Stored data
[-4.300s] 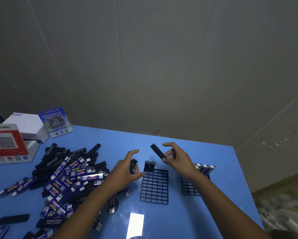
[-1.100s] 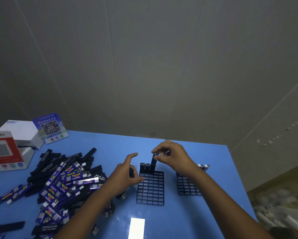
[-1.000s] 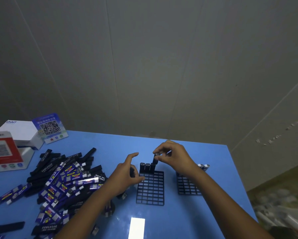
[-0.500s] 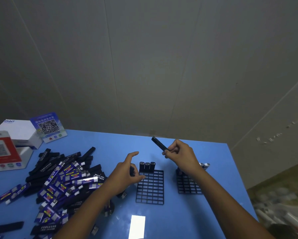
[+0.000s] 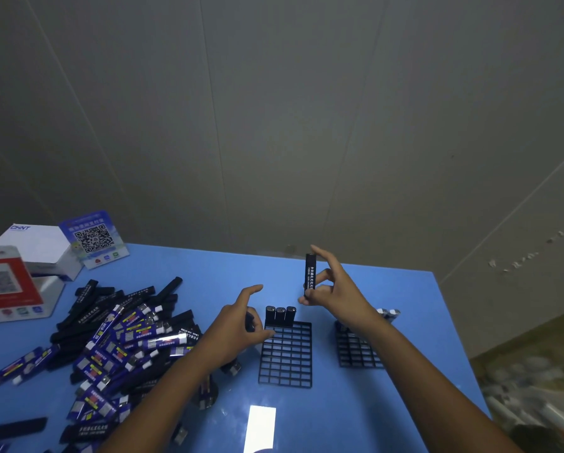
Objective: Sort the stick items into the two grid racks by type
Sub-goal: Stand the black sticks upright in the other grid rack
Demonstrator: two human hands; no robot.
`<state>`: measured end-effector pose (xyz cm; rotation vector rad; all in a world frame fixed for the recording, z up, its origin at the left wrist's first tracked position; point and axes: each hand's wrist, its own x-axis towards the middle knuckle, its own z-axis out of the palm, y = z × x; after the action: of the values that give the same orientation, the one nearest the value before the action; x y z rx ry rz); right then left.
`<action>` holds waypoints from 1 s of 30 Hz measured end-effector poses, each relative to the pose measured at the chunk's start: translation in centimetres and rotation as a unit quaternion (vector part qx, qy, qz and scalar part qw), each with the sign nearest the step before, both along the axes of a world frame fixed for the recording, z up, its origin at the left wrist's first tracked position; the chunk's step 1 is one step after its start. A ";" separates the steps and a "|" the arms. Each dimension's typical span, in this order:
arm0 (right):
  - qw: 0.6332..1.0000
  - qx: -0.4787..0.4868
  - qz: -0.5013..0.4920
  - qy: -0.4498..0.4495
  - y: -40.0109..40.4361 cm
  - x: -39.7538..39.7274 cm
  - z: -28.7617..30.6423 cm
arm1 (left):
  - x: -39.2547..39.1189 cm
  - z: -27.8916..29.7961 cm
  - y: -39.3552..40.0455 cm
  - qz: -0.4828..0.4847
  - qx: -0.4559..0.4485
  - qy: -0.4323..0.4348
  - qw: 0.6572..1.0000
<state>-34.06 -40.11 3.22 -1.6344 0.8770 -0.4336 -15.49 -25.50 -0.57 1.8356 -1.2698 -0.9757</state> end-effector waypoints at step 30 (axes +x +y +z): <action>0.931 -0.249 0.088 0.251 -0.6 0.4 -4.2 | 0.3 -0.7 0.2 0.004 -0.001 0.004 1.000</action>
<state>-33.70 -40.69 -1.02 -2.3373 1.0350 -0.1058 -15.14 -25.30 -1.23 1.8324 -1.2587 -0.9759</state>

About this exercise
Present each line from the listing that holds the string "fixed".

Expected answer
`<state>`: measured end-effector pose (xyz cm; rotation vector rad; all in a world frame fixed for the recording, z up, its origin at the left wrist's first tracked position; point and axes: each hand's wrist, its own x-axis towards the middle knuckle, its own z-axis out of the palm, y = z × x; after the action: of the values that give the same orientation, the one nearest the value before the action; x y z rx ry rz); right then left.
`<action>` holds waypoints from 1 s of 30 Hz measured end-effector poses, each relative to the pose measured at the chunk's start: translation in centimetres and rotation as a unit quaternion (vector part qx, qy, qz and scalar part qw), each with the sign nearest the step before, both along the axes of a world frame fixed for the recording, z up, its origin at the left wrist's first tracked position; the chunk's step 1 is one step after its start. A ";" separates the steps and a "|" the arms. Each dimension's typical span, in this order:

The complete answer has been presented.